Parler d’étalon or pour ne pas parler d’inflation monétaire, un exploit !

Chronique du jour, le 11/05/2022, par Bruno Lemaire, ancien doyen associé d’HEC

Sur CNews, le 10/05/2022, un expert, pas le plus médiocre d’ailleurs, a enfin abordé le problème de la dépréciation monétaire. Mais, pour cela, il est passé par le biais de la valeur de l’or et de son évolution au cours des siècles.

Cet expert avait évoqué la veille, le 09/05/2022, la question de la hausse des prix sans jamais parler des quantités incroyables de monnaie émises en quelques années, et plus particulièrement en France en 2020. Cette fois Dimitri P. en a enfin parlé, non pour souligner la hausse des prix, mais pour dire que la paye d’un gradé, un centurion romain du temps de César ou du Christ , ou encore d’un capitaine de l’armée US en 2020, n’avait pas évolué en terme d’or.

Quelle que soit la valeur de cette approximation – car il faudrait supposer que la « valeur » du travail de chacun de ces gradés n’a pas changé relativement à d’autres rémunérations – notre expert a laissé entendre que c’était parce que la masse monétaire avait beaucoup augmenté ces dernières années. Cela est évidemment exact, mais était-il besoin  de passer par l’intermédiaire d’une marchandise particulière, comme l’or, pour le dire ?

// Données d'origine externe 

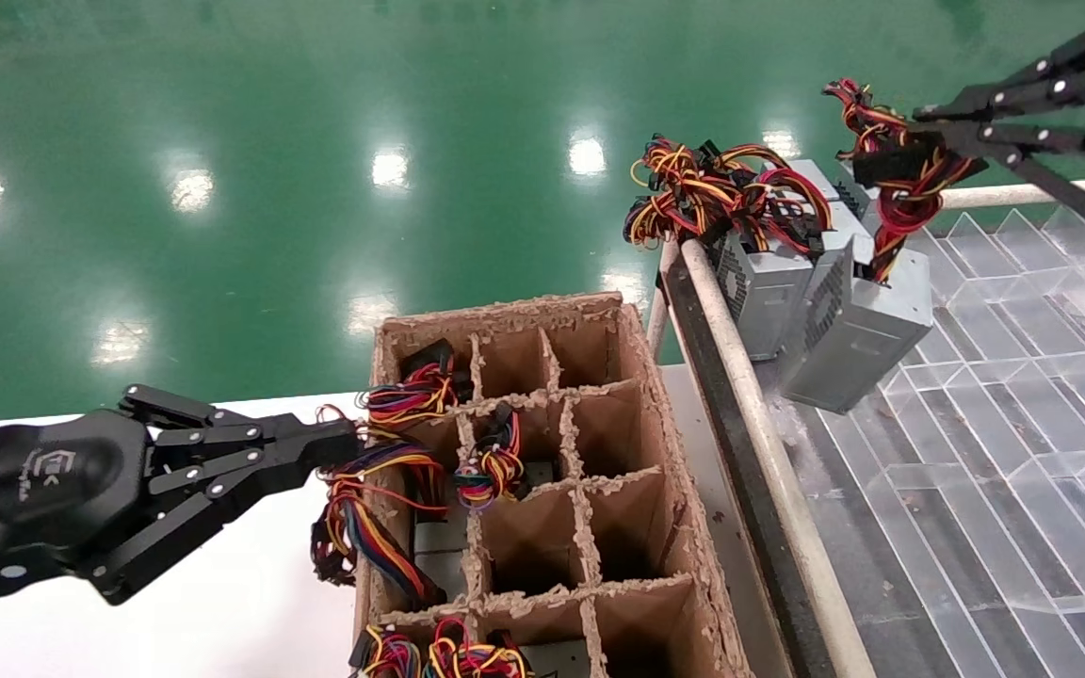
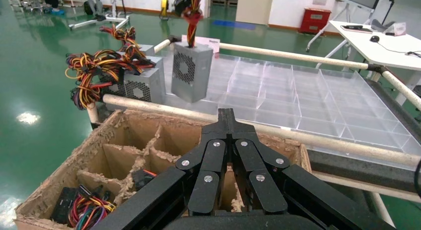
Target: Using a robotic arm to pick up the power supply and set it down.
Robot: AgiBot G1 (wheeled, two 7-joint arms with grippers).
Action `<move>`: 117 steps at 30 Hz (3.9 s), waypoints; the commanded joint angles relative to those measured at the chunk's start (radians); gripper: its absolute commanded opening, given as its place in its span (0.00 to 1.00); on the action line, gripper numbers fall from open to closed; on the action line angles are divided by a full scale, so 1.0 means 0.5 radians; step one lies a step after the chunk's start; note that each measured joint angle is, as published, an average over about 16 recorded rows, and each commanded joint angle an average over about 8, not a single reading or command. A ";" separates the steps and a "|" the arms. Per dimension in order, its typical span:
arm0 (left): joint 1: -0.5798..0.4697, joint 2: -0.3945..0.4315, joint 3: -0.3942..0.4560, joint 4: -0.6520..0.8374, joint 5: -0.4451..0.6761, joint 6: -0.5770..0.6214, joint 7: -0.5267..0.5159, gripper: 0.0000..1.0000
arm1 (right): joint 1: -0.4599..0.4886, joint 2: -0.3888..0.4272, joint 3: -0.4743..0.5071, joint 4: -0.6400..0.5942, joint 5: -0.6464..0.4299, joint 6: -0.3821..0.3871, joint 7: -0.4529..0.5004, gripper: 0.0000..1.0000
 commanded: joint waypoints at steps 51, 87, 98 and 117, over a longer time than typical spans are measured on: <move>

Oui, qu’on le veuille ou non, toute inflation est tout d’abord monétaire, et comme nous l’avons dit dans une chronique récente, et démontré dans notre dernier ouvrage, lorsque la quantité de monnaie en circulation augmente beaucoup plus que la production, la valeur de la monnaie ne peut qu’être dépréciée, et cela ne peut conduire qu’à une hausse de prix, plus ou moins forte suivant l’importance de cette dépréciation.

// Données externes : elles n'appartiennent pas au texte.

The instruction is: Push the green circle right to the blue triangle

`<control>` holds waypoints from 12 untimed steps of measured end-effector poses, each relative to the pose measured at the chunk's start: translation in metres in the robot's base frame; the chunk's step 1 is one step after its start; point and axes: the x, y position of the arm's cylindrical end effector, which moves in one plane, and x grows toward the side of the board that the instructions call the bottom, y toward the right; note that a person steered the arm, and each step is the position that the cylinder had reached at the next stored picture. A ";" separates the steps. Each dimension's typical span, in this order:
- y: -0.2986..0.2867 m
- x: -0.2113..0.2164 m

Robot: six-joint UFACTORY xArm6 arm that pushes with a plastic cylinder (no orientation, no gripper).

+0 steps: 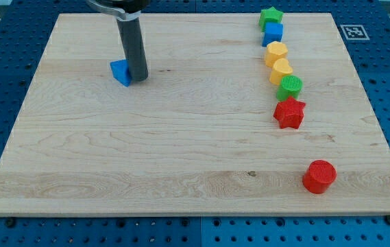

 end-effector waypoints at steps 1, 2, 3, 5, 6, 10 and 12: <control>0.041 0.038; 0.104 0.096; 0.162 0.134; 0.304 0.150; 0.375 0.137; 0.308 0.044; 0.217 0.044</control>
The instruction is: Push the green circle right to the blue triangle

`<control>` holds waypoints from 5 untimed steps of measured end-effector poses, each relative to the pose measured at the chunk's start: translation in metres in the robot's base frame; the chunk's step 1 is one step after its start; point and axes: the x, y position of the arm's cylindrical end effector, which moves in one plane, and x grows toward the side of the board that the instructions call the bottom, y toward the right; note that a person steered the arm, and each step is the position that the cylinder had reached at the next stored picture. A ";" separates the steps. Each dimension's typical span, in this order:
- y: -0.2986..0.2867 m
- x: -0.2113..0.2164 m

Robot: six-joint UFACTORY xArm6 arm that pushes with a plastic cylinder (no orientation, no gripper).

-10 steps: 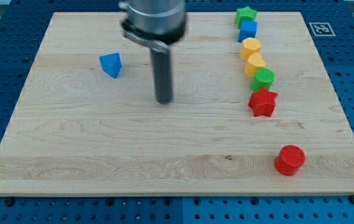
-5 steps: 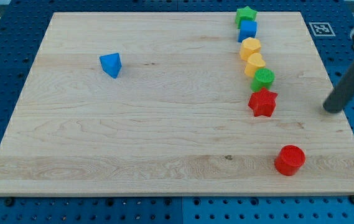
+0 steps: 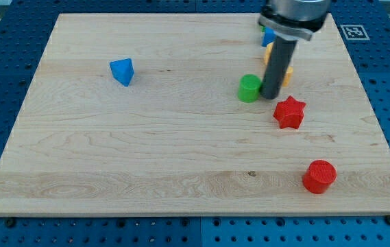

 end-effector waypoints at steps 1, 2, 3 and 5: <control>-0.025 0.000; -0.049 0.000; -0.074 -0.004; -0.112 -0.017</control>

Précisons à ce sujet que sur les deux dernières années pleines, de décembre 2019 à décembre 2021, le bilan de la Banque de France a presque doublé, en augmentant de 895 milliards d’euros, tandis que les réserves bancaires, les comptes courant qu’elles possèdent à la Banque de France, ont explosé, en faisant plus que doubler. Elles sont passées de 522 milliards d’euros à 1.185 milliards. Et certains s’interrogent encore sur l’affectation de l’augmentation de 600 milliards de la dette publique. Il suffirait de regarder les chiffres officiels publiés chaque mois par la Banque de France: mais ces chifres ne semblent pas intéresser beaucoup nos experts, qu'ils soient universitaires ou "de plateau". Trop simple sans doute!

Et certains encore, peut être les mêmes, se demandent d’où viendrait la hausse des prix qui s’annonce, et que les pouvoirs s’efforçaient de minimiser avant le début du conflit ukrainien. Cette hausse de prix était déjà, prévisible, dans les bilans des banques centrales des différents pays de l’U.E., en particulier dans celui de la Banque de France. La masse monétaire a presque doublé en France en deux ans, si on ne parle que de la monnaie centrale, celle qui est directement gérée par la Banque de France, et cela n’aurait aucun impact sur les prix, alors même que la production telle qu’estimée par le PIB, aurait diminué, puisque inférieure à son niveau de la fin 2019.

Le simple bon sens devrait nous suffire pour comprendre que l’inflation des prix est partie pour durer, à moins que des découvertes extraordinaires permettent de produire deux fois plus de biens et de services pour le même effort, deux fois plus de blé à l’hectare, deux fois plus de voiture dans le même temps de travail, en n'utilisant pas plus de matières premières, ni d’énergie. Utopie que tout cela.
Il va bien falloir, d’une manière ou d’une autre, compenser ce doublement de la masse monétaire , alos que la production stagne. La valeur de notre monnaie s’est dépréciée en deux ans de 50%, c’est donc la hausse des prix à laquelle on peut s’attendre sur les prochaines années, sans doute avec un minimum de 5% annuels pendant 10 ans, sans même tenir compte des mesures absurdes décidées pour sanctionner la Russie et qui vont pénaliser bien plus encore la France.